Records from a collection
____

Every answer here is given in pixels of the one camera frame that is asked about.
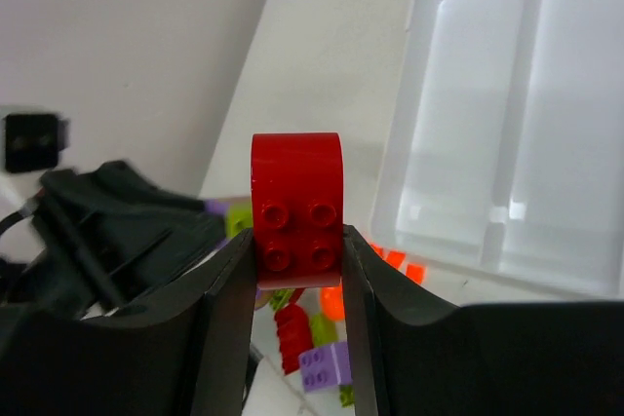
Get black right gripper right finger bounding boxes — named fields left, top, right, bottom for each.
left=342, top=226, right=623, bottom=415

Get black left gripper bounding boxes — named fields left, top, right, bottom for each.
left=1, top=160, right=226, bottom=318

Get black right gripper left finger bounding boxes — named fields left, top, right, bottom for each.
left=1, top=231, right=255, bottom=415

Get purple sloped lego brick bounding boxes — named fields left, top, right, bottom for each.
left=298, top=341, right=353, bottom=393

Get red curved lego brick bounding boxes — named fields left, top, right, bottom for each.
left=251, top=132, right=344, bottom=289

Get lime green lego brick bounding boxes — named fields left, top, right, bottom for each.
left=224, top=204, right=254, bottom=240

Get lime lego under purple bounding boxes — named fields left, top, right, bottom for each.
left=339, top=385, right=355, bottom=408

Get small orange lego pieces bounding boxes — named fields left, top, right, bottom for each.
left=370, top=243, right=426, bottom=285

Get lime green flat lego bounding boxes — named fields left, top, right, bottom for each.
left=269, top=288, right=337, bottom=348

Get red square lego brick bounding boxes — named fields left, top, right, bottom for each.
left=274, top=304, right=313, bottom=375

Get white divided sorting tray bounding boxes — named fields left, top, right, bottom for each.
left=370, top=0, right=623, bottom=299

____

**WHAT TO DO:** Your answer is to contain exactly the lines from the one holding "Get lime green flat" to the end of the entries, with no other line.

**ANSWER SECTION:**
Get lime green flat lego bounding boxes — named fields left, top, right, bottom for each.
left=269, top=288, right=337, bottom=348

Get red square lego brick bounding boxes — named fields left, top, right, bottom for each.
left=274, top=304, right=313, bottom=375

Get white divided sorting tray bounding boxes — named fields left, top, right, bottom for each.
left=370, top=0, right=623, bottom=299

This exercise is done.